▶ **Requirement**:
From the data below, copy out every line in which the word "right" occurs.

▶ **Dataset extract**:
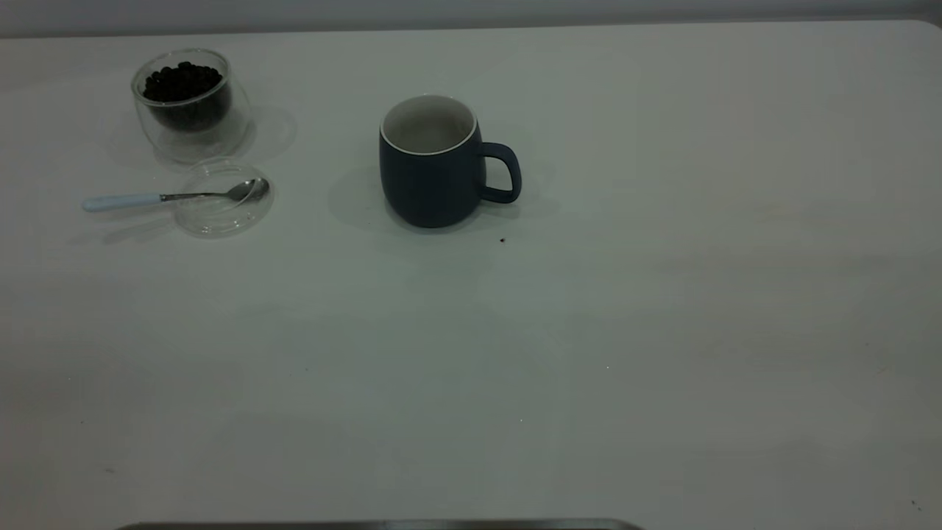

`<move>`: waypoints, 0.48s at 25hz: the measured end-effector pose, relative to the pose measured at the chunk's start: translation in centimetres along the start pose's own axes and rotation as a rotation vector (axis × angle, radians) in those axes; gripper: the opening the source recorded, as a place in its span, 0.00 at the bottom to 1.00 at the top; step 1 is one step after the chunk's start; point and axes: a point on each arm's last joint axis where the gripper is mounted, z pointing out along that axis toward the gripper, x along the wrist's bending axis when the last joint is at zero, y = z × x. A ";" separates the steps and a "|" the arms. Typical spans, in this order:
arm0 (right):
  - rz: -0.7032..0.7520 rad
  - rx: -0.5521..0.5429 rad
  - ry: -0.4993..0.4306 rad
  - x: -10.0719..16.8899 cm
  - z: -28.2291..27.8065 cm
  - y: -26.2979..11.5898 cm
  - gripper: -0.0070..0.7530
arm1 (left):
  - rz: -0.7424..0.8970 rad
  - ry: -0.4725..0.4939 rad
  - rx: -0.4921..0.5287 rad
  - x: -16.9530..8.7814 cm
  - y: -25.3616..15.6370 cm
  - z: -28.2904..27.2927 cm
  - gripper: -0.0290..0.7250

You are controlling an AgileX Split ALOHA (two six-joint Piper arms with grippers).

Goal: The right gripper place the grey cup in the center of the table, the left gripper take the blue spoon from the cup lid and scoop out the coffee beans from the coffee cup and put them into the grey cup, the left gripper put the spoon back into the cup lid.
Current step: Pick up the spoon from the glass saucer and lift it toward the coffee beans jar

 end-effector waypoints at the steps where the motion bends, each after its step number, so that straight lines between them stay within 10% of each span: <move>1: 0.000 0.000 0.000 0.0 0.0 0.0 0.49 | 0.000 0.000 0.000 0.0 0.0 0.0 0.46; 12: 0.001 0.000 0.000 0.0 0.0 0.0 0.49 | -0.063 -0.055 -0.018 -0.5 0.7 0.0 0.46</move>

▶ **Answer area**:
arm0 (right):
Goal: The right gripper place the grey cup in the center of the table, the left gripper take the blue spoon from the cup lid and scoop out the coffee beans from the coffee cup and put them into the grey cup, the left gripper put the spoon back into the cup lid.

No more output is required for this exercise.